Le sport dit beaucoup d’une société. Aux États-Unis, la boxe au début du XXème siècle raconte la ségrégation raciale. La vie de Jack Johnson, champion du monde noir, exceptionnellement narrée et dessinée par Adrian Matejka et Youssef Daoudi dans Le Dernier Debout aux éditions Futuropolis, nous frappe à l’estomac. Nous laisse K.-O.
« Le combat du siècle » une expression bien connue qui désigne un combat de boxe, qui s’est déroulé le 8 mars 1971 à New-York, opposant Mohamed Ali et Joe Frazier. Pourtant l’expression avait vu le jour soixante ans plus tôt, le 4 juillet 1910, pour un autre combat disputé à Reno, dans le Nevada opposant deux boxeurs à figures de symboles. À ma gauche, Jack Arthur Johnson, champion du monde des poids lourds. À ma droite Jim Jeffries, ancien tenant du titre, combattant sorti de sa retraite. Seize mille personnes déchaînées attendent le début du match sous un soleil de plomb. Un Noir contre un Blanc, un singe contre un tigre comme l’écrit Jack London, laissant le soin à chacun d’identifier l’animal. Prévu en quarante cinq rounds, celui-ci va s’achever en quinze reprises.

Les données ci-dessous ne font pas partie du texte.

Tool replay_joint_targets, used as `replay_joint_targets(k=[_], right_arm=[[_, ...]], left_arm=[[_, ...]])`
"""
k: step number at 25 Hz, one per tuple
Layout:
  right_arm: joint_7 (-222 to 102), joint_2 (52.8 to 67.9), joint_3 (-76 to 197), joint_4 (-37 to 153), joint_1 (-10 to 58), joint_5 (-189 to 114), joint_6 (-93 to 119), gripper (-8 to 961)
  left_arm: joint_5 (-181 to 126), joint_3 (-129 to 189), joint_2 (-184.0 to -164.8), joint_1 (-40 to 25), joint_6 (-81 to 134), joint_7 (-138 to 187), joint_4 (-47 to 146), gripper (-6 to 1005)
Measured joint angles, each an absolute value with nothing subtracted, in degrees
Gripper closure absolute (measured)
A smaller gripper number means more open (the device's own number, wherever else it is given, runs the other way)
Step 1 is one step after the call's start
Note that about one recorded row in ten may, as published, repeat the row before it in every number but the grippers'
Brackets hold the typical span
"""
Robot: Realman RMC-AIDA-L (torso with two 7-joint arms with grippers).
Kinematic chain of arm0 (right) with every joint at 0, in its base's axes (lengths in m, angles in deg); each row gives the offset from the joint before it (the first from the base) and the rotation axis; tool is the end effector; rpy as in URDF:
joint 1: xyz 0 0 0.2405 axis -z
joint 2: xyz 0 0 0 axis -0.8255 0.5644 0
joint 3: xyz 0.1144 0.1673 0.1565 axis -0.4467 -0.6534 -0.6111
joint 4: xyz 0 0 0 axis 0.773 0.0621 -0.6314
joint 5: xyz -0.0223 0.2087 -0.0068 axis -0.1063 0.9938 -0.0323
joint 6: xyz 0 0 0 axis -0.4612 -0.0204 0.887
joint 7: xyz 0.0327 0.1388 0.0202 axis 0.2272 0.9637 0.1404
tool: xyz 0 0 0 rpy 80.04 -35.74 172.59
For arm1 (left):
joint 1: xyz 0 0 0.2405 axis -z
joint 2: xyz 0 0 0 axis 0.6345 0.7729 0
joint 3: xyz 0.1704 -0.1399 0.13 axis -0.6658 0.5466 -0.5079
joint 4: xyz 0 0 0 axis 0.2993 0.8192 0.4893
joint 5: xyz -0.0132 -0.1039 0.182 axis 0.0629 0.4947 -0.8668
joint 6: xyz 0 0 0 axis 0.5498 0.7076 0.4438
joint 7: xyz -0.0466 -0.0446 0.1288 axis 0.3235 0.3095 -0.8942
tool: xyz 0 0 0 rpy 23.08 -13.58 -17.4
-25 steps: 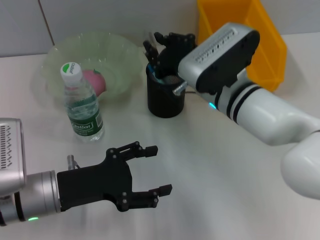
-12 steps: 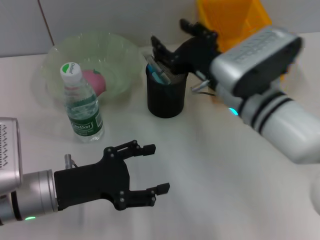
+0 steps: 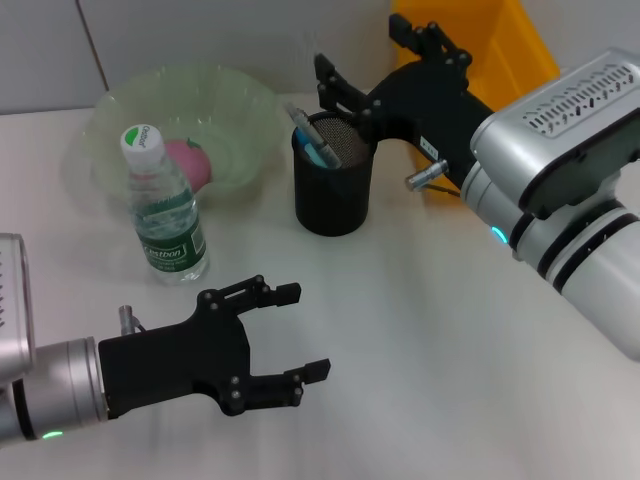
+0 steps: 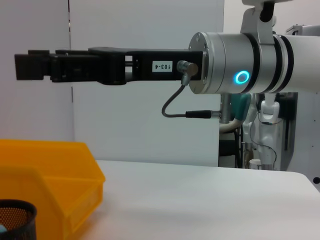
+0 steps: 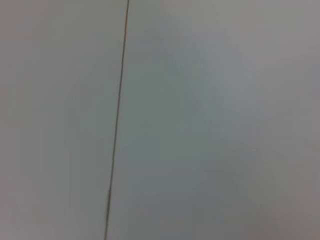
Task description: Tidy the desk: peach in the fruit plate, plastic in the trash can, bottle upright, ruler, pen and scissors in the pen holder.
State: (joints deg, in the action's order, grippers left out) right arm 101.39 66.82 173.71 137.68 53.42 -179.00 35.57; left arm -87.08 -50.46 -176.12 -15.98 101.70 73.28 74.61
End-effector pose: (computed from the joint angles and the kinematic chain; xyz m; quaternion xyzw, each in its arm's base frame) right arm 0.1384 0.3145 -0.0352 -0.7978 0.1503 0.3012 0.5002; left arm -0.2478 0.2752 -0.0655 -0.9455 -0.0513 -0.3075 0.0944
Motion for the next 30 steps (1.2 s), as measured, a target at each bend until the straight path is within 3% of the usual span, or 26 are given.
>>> replay_joint_targets(k=[5,9,12,17,21,30], right_arm=[[101.68,66.73,171.5,138.62,52.34,-179.29,34.3,121],[101.61,64.4,169.35,140.38,48.18,-180.43,29.01,121],[101.29,63.91,169.94,140.99,47.78,-182.01,25.77,122],[99.5,65.32,172.59,144.68,52.93,-189.78,18.91,123],[93.33,66.72,174.25,150.43,62.53,-190.54,16.9,123],[91.19,66.9,173.22,150.88,65.87,-190.59,9.93,125]], left_arm=[[-87.09,-50.46,-176.1,-16.1,101.73,73.19,74.65,150],[-87.09,-50.46,-176.1,-16.15,101.76,73.15,74.74,150],[-87.09,-50.46,-176.1,-16.2,101.75,73.14,74.75,150],[-87.09,-49.73,-176.1,-16.48,101.73,73.15,74.75,150],[-87.08,-48.81,-175.93,-16.63,101.76,73.18,74.58,150],[-87.05,-45.97,-175.27,-18.52,101.91,73.3,74.6,150]])
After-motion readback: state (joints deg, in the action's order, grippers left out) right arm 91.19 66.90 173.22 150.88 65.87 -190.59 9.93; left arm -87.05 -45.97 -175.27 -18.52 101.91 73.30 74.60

Ce n’est pas ce combat que raconte cet incroyable roman graphique mais celui de la ségrégation raciale. Bien sûr les coups sont donnés, la tête bascule en arrière sous le poids d’un uppercut, le sang coule des lèvres tuméfiées mais plus que la violence des coups Le Dernier Debout dit la violence des mots, des cris. Obscènes, primaires, vitupérés, ils sortent de bouches édentées, déformées par la haine. Ce sont eux, ces hurlements qui traversent les pages de la noirceur de leurs caractères. Gigantesques et gras ils sont à l’échelle de la colère de ces blancs qui se régénère à la légalisation de la ségrégation raciale autorisée en 1896 par la Cour Suprême : « séparés mais égaux ». Égaux ? L’histoire de Johnson démontre que ce principe n’est pas celui qui régit l’existence d’un enfant noir né de parents affranchis après l’abolition de l’esclavage. À défaut de chances égales, Johnson va se construire sur une foi inébranlable en ses capacités physiques naturelles :
« Je ne suis pas assez idiot pour croire que j’étais promis à un destin particulier. On devient ce que l’on est à partir des matériaux dont on dispose ».

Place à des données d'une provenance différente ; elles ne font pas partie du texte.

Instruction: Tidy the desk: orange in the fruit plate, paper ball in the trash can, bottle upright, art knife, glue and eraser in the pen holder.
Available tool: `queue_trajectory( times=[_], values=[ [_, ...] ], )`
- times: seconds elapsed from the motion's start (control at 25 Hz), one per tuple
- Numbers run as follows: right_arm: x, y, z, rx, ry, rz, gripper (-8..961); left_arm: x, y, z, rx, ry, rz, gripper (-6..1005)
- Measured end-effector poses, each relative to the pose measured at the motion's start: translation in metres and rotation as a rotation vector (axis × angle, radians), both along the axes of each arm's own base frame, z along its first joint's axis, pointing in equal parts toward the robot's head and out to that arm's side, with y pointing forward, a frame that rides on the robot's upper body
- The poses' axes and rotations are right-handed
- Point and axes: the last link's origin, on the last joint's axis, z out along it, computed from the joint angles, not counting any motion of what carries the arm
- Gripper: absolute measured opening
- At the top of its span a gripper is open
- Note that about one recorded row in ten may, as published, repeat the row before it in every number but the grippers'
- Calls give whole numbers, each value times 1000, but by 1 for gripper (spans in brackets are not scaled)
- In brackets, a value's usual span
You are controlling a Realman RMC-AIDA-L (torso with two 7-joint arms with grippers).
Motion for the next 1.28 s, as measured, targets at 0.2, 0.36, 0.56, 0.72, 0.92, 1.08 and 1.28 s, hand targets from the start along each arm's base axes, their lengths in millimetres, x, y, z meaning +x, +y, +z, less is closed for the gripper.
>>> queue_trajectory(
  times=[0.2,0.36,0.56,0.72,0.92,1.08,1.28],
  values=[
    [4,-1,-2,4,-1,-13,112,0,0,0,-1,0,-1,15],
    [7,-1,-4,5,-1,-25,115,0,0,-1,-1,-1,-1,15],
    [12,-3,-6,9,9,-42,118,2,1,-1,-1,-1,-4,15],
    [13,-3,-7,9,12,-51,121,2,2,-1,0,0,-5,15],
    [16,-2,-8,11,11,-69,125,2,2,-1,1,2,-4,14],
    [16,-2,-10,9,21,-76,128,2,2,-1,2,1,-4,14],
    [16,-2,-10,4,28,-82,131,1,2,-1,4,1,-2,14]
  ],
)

Ses matériaux, ce sont ses muscles, sa puissance, sa pugnacité mais aussi cette force mentale que démontre à merveille le récit d’Adrian Matejka. La boxe n’est que le prétexte et le fil conducteur de l’histoire de la destruction progressive mais inéluctable d’un homme noir qui se révèle supérieur aux blancs. Johnson ne rêve pourtant que d’être un américain comme les autres. Il aime son pays qui entre de plein pied dans le capitalisme : les films de ses combats lui rapportent un maximum d’argent, la vitesse des bolides le séduisent, comme les femmes avec lesquelles il peut être tendre ou violent. Son pays a le mérite à ses yeux de pouvoir le rendre riche à défaut d’être aimé.

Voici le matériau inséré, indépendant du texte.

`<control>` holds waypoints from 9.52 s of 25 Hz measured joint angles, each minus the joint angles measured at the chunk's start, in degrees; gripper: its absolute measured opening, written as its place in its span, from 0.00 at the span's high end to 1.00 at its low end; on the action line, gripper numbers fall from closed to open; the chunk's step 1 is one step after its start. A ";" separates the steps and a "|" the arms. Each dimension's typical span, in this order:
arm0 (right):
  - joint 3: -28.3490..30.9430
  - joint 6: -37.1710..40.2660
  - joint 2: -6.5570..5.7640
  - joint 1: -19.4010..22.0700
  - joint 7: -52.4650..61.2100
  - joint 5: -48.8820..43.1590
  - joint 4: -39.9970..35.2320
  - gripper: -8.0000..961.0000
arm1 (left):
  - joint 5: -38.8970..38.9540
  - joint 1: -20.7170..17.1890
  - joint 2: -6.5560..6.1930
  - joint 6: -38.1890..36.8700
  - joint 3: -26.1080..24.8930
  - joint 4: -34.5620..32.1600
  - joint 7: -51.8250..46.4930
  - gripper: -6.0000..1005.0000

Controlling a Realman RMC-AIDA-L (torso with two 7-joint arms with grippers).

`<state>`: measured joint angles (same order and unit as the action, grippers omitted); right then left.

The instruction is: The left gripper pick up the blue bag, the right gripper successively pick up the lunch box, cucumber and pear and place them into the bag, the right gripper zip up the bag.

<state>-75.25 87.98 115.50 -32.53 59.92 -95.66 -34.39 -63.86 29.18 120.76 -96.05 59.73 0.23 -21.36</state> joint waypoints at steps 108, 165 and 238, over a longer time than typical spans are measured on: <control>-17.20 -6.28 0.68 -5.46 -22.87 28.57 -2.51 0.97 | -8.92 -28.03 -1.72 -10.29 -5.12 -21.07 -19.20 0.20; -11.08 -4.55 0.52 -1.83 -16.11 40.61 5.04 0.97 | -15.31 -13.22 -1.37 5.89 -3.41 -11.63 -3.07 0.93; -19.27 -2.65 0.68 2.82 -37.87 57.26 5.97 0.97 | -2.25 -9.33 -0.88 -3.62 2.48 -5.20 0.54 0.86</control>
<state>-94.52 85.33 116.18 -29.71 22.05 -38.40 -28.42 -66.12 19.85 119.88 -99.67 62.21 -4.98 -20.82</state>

Une telle existence richement documentée par de nombreux ouvrages ne pouvait faire l’objet d’une BD traditionnelle. Le texte du poète afro-américain Matejka mène la danse en phylactères traditionnels comme en textes pleines pages à la typographie changeante auxquels le dessin de Daoudi s’adapte à la perfection, tantôt réaliste et précis, tantôt évanescent et symbolique. C’est brutal, violent, fracassant comme les coups portés par le géant de Galveston et on se tient parfois dans les cordes, sonné par une ségrégation qui invente la Color line pour éviter le combat de blancs contre des noirs ou la loi Mann pour empêcher les mariages interraciaux. Johnson a de multiples ressemblances avec le boxeur Panama al Brown dont Alex W. Inker avait raconté la vie dans la BD éponyme. S’extraire de sa condition première, de noir ou d’homosexuel, s’accompagne de violences physique comme morales. La boxe est le vecteur parfait de cette violence et la mise en page exceptionnelle de Le dernier debout se tend au fil des rounds. Jusqu’au K.-O. final.
Les pages de la BD refermées, on entend encore les cris de haine et les insultes proférées à l’égard de Jack Johnson. Un siècle plus tard, ils résonnent toujours dans des stades de football accompagnés de cris de singe. Comme si l’humanité ne progressait pas.